И я видел, что ксёндз доволен мною. Роль господина дома, которую я присвоил себе, скорее забавляла, чем сердила его. Видел старичок, что во всём этом было много ребяческого, но гордился и утешался тем, что его посев, брошенный в мою душу, не пропал. Любил меня старый ксёндз сильно; сначала, в детские годы, он наводил на меня страх, а теперь, когда я начинал подрастать, сам мало-помалу подчинялся мне. Ганю он любил также и готов был, для улучшения её судьбы, сделать всё, что зависело от него, поэтому моё предложение не встретило никакого сопротивления с его стороны. Madame д'Ив, существо в сущности добрейшее, хотя и поворчала на меня, но окружила Ганю всевозможными попечениями. Сиротка могла пожаловаться на что угодно, только не на недостаток любящих сердец. И дворня наша начала относиться к ней иначе, — не как к своей сестре, а как к паненке. К требованиям старшего сына, хотя бы даже и ребёнка, у нас относились с большим уважением. Этого требовал и мой отец. Апелляция на эти требования была возможна, к старшему пану или старшей пани, но противиться им не дозволялось без разрешения свыше. Точно также старшего сына нужно было величать непременно «паничем» со дня его рождения. Дворне, как и младшим членам семьи, внушалось почтение к старшему сыну, и этим почтением он пользовался всю свою жизнь. «Тем и стоит семья», — говаривал мой отец, и действительно, благодаря этому, добровольный, не основанный ни на каких законных актах, договор, в силу которого старший сын получал гораздо большее наследство, чем младший, держался с давних времён. То была семейная традиция, переходящая от поколения к поколению.
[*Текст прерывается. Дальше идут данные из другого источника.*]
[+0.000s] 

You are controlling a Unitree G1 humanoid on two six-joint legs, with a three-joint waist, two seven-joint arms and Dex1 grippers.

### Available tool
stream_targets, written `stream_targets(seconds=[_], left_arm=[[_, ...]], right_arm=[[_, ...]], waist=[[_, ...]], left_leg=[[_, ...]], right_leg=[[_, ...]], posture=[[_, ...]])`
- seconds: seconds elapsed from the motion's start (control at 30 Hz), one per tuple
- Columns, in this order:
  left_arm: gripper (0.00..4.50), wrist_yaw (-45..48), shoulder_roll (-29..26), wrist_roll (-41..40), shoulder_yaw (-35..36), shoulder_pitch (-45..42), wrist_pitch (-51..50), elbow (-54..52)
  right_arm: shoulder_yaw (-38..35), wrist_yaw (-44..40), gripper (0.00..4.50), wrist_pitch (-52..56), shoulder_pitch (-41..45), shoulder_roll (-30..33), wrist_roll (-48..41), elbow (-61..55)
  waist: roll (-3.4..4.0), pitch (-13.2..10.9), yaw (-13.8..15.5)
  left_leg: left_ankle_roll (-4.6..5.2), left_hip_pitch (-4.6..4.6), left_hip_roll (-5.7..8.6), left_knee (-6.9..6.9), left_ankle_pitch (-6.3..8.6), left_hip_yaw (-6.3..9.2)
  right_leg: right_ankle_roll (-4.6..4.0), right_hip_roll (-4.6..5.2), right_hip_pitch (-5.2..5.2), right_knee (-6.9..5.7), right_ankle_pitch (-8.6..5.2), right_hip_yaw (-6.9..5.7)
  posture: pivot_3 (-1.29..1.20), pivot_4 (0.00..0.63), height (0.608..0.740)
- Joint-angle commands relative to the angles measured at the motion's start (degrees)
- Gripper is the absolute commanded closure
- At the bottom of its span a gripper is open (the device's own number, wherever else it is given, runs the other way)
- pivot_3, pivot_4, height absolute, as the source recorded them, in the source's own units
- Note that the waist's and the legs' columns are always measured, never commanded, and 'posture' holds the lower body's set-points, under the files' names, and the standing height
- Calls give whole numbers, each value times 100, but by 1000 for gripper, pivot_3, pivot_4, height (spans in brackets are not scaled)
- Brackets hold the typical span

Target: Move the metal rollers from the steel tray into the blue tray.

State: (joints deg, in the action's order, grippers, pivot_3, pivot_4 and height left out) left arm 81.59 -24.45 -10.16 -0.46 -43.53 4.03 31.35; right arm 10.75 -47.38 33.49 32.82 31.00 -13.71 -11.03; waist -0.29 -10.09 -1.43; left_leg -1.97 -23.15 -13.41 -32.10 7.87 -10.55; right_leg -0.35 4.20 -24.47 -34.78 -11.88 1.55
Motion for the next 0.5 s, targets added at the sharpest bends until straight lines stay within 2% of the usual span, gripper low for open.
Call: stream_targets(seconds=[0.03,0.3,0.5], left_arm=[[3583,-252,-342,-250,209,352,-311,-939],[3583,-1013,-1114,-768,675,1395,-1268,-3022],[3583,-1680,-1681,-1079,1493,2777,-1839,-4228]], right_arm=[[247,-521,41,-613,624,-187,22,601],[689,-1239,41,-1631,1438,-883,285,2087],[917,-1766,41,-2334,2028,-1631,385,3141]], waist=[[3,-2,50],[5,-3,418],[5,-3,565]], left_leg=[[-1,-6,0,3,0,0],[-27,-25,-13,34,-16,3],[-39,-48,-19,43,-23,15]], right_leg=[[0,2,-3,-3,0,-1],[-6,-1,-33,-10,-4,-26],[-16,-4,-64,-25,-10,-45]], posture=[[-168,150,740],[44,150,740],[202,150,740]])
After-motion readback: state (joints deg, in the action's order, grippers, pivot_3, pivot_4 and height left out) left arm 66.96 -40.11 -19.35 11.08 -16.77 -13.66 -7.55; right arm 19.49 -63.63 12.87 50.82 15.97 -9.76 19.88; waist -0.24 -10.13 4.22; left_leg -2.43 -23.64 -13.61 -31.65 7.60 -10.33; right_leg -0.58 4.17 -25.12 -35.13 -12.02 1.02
Дворня привыкла смотреть на меня как на будущего барина, и даже покойник Николай, которому дозволялось всё и который мог называть меня по имени, не мог сопротивляться установившемуся обычаю.
Мама держала в доме аптечку и сама посещала больных. Во время холеры она проводила целые ночи в крестьянских хатах вместе с доктором, подвергала себя величайшей опасности, а отец, который дрожал при одной мысли об этом, не оказывал никакого сопротивления и только повторял: «что делать, долг долг!» Да и сам отец, несмотря на свою кажущуюся строгость, не всегда проявлял её, — прощал барщину, легко извинял провинившегося, платил долги за крестьян, справлял свадьбы и крестил детей, нам приказывал уважать людей, старикам на их поклон отвечать поклоном, даже призывал их к себе советоваться. Зато и крестьяне были привязаны к нам и впоследствии не раз доказывали это на деле. Я говорю это для того, чтобы, во-первых, обрисовать, как у нас шли дела, во-вторых — объяснить, что для превращения Гани в «паненку» я не встретил больших затруднений. Больше всего сопротивления, — пассивного, конечно, — я встретил в ней самой, потому что девочка была настолько робка и настолько Николай напичкал её уважением к «господам», что ей не легко было примириться со своей новой участью.